Thank you in advance for any help 

Kind Regards

Rick


----------



## turnell (Aug 26, 2012)

Why not go into iPhoto and take a image shot and send that in an e-mail to your other Mac?


----------



## sinclair_tm (Mar 11, 2005)

turnell said:


> Why not go into iPhoto and take a image shot and send that in an e-mail to your other Mac?


Because he isn't doing an image like a photo, but an image like a complete sector by sector copy of the hard drive.

What version of OS X is on each Mac? What is each Mac model?
I've actually never had any luck with the Disk Utility image process. I used CCC flawlessly, but that was back when it was free.


----------



## turnell (Aug 26, 2012)

Sorry, yes you are correct.


----------



## Shire-Explorer (Jan 4, 2013)

Hi Sinclair_tm,

Thank you for your reply to my question.
I have checked the details that you requested.
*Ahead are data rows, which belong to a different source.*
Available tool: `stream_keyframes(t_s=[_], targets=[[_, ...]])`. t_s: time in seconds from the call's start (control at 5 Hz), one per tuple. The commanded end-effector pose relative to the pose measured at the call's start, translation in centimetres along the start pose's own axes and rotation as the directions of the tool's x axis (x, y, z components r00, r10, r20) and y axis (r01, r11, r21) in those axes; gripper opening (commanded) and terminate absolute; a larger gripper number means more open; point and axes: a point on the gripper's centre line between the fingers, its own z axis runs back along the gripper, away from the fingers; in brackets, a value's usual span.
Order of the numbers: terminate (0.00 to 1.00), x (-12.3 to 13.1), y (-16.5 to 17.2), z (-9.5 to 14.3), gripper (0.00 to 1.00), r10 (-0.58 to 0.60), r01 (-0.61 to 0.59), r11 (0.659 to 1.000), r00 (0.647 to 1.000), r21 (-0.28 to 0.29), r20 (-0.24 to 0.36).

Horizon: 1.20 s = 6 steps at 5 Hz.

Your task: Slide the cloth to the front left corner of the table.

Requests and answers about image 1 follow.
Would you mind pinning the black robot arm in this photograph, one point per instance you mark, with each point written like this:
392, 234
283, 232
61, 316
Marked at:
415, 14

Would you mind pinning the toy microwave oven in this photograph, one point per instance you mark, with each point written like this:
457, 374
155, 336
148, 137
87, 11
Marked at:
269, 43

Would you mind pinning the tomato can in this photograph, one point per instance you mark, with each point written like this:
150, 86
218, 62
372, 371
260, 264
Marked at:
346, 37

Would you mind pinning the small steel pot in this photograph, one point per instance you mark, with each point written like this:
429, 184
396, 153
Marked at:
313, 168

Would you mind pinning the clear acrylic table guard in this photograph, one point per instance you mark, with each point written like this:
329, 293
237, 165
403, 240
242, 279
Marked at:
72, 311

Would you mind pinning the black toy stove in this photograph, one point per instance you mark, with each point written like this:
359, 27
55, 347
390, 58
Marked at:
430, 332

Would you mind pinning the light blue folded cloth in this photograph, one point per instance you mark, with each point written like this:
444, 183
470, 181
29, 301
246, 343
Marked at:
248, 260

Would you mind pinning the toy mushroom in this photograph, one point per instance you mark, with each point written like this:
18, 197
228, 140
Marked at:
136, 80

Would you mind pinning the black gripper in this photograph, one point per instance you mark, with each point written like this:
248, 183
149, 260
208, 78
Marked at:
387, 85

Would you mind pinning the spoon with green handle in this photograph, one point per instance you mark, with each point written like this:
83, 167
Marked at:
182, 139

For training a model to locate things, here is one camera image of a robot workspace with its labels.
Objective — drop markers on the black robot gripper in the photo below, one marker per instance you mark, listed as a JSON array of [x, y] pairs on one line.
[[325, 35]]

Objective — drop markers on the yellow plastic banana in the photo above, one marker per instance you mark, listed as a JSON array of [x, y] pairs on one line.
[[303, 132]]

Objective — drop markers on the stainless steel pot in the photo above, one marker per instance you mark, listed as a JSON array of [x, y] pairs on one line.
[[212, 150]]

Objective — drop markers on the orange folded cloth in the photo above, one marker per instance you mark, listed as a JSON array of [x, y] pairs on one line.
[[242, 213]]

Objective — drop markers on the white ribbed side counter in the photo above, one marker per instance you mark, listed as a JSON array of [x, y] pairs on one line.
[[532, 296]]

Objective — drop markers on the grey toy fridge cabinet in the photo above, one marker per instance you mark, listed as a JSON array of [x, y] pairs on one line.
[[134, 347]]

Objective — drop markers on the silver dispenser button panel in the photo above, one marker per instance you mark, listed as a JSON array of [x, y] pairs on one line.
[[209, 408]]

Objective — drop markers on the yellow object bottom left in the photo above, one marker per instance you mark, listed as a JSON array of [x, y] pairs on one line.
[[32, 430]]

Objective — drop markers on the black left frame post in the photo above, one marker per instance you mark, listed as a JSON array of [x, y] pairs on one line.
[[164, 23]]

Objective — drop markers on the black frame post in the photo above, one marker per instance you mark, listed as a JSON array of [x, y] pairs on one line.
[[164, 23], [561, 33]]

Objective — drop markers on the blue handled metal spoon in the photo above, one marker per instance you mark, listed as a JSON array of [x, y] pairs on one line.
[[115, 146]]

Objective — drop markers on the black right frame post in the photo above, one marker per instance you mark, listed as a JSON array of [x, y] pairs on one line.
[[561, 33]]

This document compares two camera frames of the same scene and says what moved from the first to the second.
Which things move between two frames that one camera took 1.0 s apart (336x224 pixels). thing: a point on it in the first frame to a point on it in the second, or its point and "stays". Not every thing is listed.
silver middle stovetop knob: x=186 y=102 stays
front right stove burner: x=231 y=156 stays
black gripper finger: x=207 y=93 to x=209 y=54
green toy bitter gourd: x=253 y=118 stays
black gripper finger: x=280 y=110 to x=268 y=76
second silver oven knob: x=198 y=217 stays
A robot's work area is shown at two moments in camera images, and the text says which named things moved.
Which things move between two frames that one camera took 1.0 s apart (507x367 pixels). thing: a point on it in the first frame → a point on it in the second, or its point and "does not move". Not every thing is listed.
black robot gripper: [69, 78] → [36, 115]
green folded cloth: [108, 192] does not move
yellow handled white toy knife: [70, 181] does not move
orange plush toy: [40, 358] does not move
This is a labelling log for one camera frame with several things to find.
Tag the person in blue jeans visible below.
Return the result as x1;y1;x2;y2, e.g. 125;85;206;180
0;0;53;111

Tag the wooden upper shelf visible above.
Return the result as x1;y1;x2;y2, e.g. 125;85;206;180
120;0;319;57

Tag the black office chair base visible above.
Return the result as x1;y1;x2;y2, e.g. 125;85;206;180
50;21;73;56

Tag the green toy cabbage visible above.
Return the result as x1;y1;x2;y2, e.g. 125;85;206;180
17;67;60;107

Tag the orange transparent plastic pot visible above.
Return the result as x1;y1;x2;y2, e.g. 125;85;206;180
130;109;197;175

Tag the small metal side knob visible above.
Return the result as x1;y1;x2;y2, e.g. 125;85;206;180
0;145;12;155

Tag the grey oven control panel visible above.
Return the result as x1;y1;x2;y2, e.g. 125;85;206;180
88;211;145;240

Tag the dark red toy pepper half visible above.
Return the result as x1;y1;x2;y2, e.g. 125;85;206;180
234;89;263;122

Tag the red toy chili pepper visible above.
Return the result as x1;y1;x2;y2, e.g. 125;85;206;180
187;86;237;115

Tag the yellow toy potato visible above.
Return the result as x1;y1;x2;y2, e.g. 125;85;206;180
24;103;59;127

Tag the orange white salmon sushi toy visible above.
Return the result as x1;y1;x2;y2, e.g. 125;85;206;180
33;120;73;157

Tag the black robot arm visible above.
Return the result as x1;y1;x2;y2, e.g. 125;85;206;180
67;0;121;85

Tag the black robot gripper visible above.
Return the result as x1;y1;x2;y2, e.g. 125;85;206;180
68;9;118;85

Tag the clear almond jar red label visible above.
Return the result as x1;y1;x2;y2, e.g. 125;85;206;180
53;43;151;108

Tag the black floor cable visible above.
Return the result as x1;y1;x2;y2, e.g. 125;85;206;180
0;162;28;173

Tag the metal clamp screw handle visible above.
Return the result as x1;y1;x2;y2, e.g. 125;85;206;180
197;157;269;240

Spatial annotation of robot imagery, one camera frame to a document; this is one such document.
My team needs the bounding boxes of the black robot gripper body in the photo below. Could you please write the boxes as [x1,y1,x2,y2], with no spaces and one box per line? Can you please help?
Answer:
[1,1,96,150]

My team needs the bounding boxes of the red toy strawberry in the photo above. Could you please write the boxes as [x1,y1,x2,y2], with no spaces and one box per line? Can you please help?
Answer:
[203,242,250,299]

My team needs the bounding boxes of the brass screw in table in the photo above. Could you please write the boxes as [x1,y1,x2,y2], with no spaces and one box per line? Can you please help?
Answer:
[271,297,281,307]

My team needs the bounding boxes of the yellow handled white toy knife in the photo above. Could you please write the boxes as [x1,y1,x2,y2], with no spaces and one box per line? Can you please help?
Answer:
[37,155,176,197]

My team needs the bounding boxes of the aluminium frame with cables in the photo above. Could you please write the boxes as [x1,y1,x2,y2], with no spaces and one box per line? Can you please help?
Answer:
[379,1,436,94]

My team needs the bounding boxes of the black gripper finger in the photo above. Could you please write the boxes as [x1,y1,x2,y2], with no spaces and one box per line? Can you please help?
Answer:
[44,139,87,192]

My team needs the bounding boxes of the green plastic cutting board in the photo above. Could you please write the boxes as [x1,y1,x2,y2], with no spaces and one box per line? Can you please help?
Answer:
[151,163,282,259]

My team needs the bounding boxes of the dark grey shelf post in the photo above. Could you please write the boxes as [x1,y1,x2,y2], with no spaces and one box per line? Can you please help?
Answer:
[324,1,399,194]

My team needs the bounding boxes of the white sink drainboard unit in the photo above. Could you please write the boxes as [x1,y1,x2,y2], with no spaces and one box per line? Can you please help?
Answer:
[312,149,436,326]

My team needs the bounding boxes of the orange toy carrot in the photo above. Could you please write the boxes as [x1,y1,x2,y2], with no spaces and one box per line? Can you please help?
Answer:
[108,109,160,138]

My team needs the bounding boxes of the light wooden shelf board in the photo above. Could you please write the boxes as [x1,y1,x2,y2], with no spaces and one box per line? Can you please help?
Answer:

The 'Working Mac' is OS X Snow Leopard version 10.6.5.
I tried to get the model number from the apple menu at the top left of the desktop and got the following info...
Model = iMac
Model Identifier - iMac 11,2
Processor = Intel core i3

The 'Problem mac currently has no OS on it anymore because I tried erasing the disk data in an attempt to see if I could progress this matter further (Bit of a long story). However I've been assured by a team member that they are identical machines and the OS is also the same as the Working Mac.
- I apologise in advance as I have limited knowledge of working with Macs (for now that is...)

I hope this helps you and again, thank you for taking time to help me :smile:

Kind Regards

Rick


----------



## sinclair_tm (Mar 11, 2005)

Unless we can figure out otherwise, I guess we do have to assume they are the same. To double check, near the power cord entry, there should be some small text etched in the aluminum, see if the model numbers are the same. I make this point because unless they are the same, one OS can't be copied to the other and it work because of driver issues. I'll have to go home and try on my Mac to see if I can image from one drive to another. It seems the last time I tried, I was able to finally get it to work on a thumb drive by some backwards way. This is one of the few things that doesn't work very Mac like.


----------



## Shire-Explorer (Jan 4, 2013)

Hi Sinclair_tm,

Thanks for the information. I have got the model number, they are both definitely a A1311. This was on the underside of the stand base next to the serial number etc.
Thank you for offering to look into this at your home. Good luck but in the meantime if I get any further I will let you know the outcome.

Cheers :smile:

Kind Regards

Rick Hopkinson


----------



## MartyF81 (Jan 23, 2013)

I have never had luck with using Disk Utility for this, I have always had success with Carbon Copy Cloner. $40 is a cheap price to pay for something that just works. I just used CCC 2 weeks ago and it was flawless.


----------



## Shire-Explorer (Jan 4, 2013)

Hi MartyF81,

Thank you for commenting on my question :smile:

I may have to go down the CCC route on this matter. It would have been nice to have been able to persevere but time is running out for me to get the mac sorted.
I have a dual role at work where I'm 3 days of 5 as a technician and 2 on Helpdesk so when I'm working as tech I need to get on with it asap. I might have to forget my pride and go for CCC.

Cheers

Rick


----------



## Shire-Explorer (Jan 4, 2013)

Hi Sinclair_tm & MartyF81,

Just to let you both know that I had no luck with trying to complete the job using Disk Utility so, as suggested by you both - I used Carbon Copy Cloner to do it. Nice and fast too.
If only I had done it with CCC to start with - Mind you I would still be wondering if it was possible with Disk Utility etc.

Thank you to you both for your help on my posts over the last few weeks.


Kind Regards

Rick


----------



## sinclair_tm (Mar 11, 2005)

Glad you got it taken care of. Now that I have an extra Mac, I might try playing with Disk Utility and seeing if I can figure out the workflow for it to work.


----------